DIRECTIONS:
Filter the records below down to lines containing "patterned".

THE DATA:
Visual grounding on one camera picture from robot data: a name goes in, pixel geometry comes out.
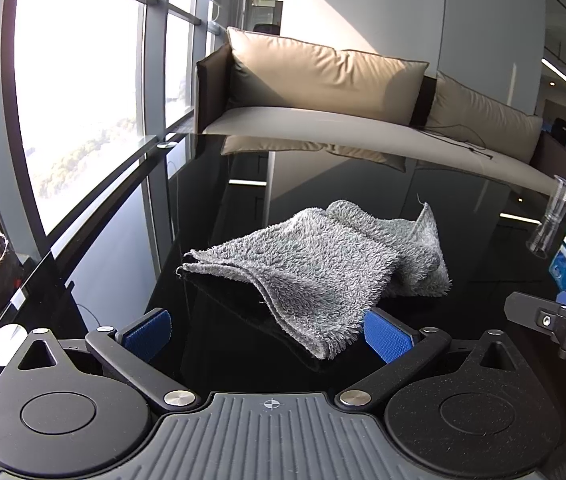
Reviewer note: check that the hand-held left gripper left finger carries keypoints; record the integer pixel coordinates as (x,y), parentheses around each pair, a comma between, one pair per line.
(147,334)

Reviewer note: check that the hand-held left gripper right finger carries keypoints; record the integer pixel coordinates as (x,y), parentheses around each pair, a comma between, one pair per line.
(388,341)

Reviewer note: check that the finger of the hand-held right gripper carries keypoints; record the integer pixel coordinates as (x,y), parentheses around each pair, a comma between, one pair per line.
(533,310)

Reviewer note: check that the grey fluffy towel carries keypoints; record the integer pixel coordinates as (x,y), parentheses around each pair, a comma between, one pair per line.
(323,270)

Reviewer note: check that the stack of clear plastic cups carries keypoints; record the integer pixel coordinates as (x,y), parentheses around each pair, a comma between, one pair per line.
(555,210)

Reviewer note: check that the black office chair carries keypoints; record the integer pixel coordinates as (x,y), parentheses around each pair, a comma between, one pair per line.
(559,132)

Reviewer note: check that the round metal table fitting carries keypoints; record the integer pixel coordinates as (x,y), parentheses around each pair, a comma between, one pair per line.
(165,144)

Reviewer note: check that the small beige sofa cushion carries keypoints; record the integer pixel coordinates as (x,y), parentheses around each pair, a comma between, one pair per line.
(483,120)

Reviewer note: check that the ceiling light strip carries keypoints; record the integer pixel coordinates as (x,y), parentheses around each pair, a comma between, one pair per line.
(563,74)

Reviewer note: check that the large beige sofa cushion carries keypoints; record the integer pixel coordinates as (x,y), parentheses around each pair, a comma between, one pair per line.
(323,77)

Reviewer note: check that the beige sofa with dark frame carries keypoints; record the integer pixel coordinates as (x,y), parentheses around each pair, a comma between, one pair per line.
(313,120)

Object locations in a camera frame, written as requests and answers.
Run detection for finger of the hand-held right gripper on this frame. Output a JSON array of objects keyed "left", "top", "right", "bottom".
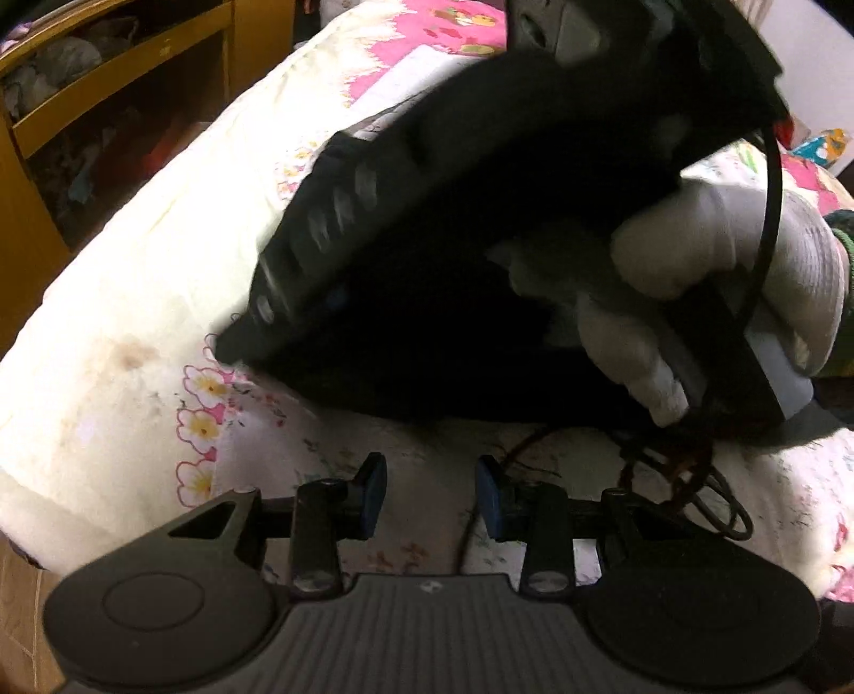
[{"left": 217, "top": 130, "right": 389, "bottom": 365}]

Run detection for wooden cabinet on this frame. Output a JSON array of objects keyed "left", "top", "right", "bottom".
[{"left": 0, "top": 0, "right": 298, "bottom": 354}]

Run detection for black cable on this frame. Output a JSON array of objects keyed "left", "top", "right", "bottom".
[{"left": 734, "top": 123, "right": 785, "bottom": 321}]

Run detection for floral bedsheet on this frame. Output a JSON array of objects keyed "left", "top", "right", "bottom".
[{"left": 0, "top": 0, "right": 854, "bottom": 602}]

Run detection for black pants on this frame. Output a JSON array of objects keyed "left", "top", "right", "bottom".
[{"left": 230, "top": 193, "right": 668, "bottom": 428}]

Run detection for person's right hand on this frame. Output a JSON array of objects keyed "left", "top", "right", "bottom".
[{"left": 487, "top": 180, "right": 843, "bottom": 428}]

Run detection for dark looped cable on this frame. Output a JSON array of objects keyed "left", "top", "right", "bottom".
[{"left": 460, "top": 427, "right": 755, "bottom": 575}]

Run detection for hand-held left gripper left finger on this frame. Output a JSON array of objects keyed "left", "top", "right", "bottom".
[{"left": 167, "top": 454, "right": 388, "bottom": 597}]

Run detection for bundle of stored clothes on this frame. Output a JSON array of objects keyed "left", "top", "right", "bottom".
[{"left": 0, "top": 17, "right": 221, "bottom": 231}]

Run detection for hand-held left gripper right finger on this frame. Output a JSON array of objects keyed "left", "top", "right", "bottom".
[{"left": 475, "top": 455, "right": 695, "bottom": 598}]

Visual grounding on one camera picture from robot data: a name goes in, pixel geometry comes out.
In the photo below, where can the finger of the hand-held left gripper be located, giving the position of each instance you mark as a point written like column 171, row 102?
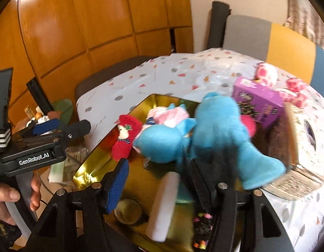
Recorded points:
column 75, row 131
column 45, row 128

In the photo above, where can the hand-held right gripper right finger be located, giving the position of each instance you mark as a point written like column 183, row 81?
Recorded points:
column 201, row 183

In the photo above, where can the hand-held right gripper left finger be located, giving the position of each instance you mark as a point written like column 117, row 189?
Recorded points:
column 117, row 183

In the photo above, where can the gold metal tin tray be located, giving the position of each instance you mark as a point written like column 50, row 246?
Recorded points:
column 99, row 162

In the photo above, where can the red christmas sock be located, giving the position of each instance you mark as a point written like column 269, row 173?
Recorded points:
column 121, row 147

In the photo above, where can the white sponge block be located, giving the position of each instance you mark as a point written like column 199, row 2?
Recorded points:
column 162, row 210

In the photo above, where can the large blue plush toy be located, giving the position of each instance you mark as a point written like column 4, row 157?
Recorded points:
column 217, row 126

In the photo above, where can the small white blue doll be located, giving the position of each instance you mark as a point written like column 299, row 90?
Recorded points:
column 152, row 114

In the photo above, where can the person's left forearm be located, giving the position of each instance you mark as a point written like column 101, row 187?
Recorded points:
column 4, row 237

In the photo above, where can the person's left hand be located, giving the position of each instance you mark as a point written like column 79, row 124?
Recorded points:
column 4, row 194

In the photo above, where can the green cloth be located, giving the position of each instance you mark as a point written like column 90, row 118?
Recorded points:
column 63, row 110

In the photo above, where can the black pole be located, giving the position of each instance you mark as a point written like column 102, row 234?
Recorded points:
column 40, row 95

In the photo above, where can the purple cardboard box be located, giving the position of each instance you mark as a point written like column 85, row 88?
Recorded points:
column 256, row 99

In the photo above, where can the ornate gold tissue box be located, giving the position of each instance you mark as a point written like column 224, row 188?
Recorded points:
column 303, row 162

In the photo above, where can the patterned light blue tablecloth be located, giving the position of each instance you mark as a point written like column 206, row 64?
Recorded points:
column 164, row 76

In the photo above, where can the wooden wardrobe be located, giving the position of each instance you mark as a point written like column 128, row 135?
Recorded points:
column 99, row 18

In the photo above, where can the pink spotted plush toy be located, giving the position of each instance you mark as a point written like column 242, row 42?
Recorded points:
column 267, row 73

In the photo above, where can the black rolled mat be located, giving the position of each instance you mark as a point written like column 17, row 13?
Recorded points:
column 217, row 26

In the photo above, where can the grey yellow blue chair back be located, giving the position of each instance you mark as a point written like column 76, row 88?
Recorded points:
column 290, row 44

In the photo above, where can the pink patterned curtain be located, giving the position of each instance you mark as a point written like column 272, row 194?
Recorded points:
column 309, row 18

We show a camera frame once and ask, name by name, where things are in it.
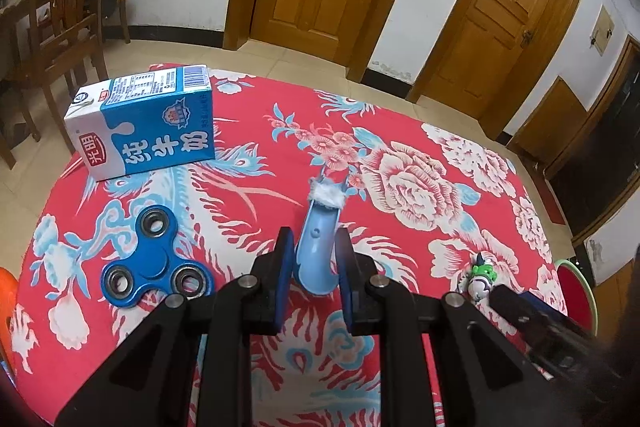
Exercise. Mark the orange plastic stool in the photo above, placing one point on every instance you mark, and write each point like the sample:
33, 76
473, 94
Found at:
7, 307

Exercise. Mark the dark metal door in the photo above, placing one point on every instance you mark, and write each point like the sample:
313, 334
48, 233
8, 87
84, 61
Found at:
600, 157

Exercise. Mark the blue fidget spinner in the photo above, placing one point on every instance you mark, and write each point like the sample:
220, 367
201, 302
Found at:
150, 264

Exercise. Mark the red chair with green frame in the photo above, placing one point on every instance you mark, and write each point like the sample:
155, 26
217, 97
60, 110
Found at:
575, 292

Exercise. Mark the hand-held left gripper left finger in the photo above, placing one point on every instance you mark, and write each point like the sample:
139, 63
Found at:
282, 292

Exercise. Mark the blue white milk carton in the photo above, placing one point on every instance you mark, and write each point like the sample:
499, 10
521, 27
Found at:
150, 142

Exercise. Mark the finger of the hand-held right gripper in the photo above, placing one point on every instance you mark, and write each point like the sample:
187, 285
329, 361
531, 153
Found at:
530, 314

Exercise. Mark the green purple toy figure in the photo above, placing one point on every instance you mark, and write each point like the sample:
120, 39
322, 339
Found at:
480, 282

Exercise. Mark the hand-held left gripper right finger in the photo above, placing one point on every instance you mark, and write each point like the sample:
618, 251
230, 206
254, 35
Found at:
347, 307

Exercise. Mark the wooden dining table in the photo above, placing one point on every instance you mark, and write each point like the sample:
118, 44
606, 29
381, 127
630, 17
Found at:
12, 12

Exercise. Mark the wall electrical panel box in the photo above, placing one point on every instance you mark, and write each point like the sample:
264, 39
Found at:
602, 32

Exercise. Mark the red floral tablecloth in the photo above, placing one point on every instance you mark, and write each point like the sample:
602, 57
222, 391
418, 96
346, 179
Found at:
400, 227

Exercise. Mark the red doormat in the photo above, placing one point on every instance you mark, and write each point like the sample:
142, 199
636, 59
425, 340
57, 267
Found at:
554, 202

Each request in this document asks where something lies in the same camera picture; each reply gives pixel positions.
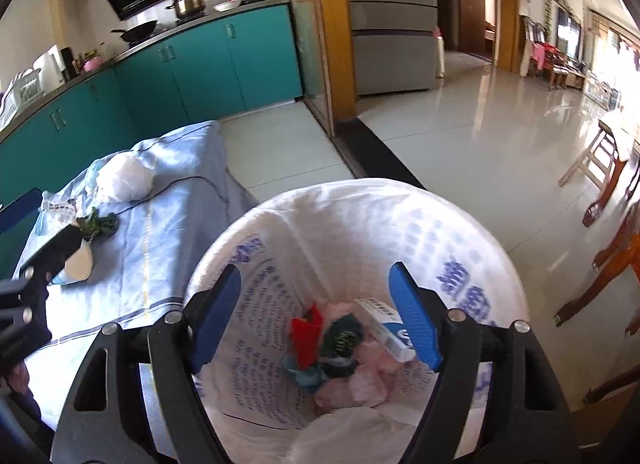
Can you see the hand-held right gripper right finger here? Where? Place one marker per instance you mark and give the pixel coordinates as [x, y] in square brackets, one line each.
[415, 324]

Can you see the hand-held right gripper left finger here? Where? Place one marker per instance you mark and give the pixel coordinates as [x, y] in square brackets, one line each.
[215, 314]

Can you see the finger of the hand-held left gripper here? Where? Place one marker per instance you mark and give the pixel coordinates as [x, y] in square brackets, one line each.
[20, 211]
[55, 251]

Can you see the white blue paper cup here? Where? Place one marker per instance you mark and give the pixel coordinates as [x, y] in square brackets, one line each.
[80, 266]

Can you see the white medicine box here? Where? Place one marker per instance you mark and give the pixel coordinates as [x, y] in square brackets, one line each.
[385, 331]

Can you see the green vegetable scrap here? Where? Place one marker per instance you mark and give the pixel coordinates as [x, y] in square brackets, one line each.
[100, 228]

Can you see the pink plastic bag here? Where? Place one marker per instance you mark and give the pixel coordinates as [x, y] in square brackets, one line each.
[371, 356]
[345, 394]

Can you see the dark green foil wrapper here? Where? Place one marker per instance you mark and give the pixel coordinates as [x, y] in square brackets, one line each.
[342, 336]

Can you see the red snack packet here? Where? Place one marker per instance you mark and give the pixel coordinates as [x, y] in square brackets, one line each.
[307, 339]

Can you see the white plastic bag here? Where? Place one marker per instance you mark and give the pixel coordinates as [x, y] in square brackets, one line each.
[125, 178]

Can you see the bin with white liner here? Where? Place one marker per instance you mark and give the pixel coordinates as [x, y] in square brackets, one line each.
[350, 244]

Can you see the teal candy wrapper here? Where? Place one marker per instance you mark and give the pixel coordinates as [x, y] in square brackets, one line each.
[305, 376]

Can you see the person's left hand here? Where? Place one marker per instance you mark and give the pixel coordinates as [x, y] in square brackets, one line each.
[20, 377]

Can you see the table with blue cloth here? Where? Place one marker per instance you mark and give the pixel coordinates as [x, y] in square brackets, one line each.
[150, 254]

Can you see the white dish rack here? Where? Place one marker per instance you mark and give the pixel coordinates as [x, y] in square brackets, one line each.
[25, 88]

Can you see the white kitchen appliance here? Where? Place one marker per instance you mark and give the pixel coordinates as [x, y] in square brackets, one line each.
[47, 68]

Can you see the pink container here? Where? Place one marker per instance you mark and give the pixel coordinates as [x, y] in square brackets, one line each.
[91, 65]

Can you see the dark wooden chair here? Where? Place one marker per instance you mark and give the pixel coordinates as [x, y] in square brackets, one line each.
[600, 284]

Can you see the black wok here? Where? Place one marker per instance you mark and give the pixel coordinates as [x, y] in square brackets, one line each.
[140, 31]

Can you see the teal base cabinets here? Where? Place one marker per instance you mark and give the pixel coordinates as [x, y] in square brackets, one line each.
[210, 68]

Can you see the light wooden stool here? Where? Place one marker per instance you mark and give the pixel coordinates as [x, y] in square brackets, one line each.
[595, 153]

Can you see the steel cooking pot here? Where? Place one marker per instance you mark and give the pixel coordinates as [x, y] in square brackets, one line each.
[189, 4]

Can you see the grey refrigerator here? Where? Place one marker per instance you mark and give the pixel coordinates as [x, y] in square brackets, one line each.
[390, 43]

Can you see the wooden framed glass door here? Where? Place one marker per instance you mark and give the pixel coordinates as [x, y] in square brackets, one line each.
[300, 43]

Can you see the white bowl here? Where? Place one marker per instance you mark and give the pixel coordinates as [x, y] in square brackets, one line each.
[227, 6]

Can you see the red wooden armchair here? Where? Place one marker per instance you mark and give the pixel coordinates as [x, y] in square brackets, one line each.
[557, 66]

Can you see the white baby fence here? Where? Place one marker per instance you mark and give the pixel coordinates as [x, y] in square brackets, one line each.
[602, 91]

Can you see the brown wooden door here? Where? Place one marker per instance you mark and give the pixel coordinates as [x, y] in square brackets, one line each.
[470, 8]

TASK RESULT:
In the photo above, where can the patterned light blue tablecloth be located, giving the position of each instance you mark as a point written like column 206, row 64?
In the photo above, where can the pink patterned curtain be located, giving the position of each instance you mark as a point written like column 272, row 194?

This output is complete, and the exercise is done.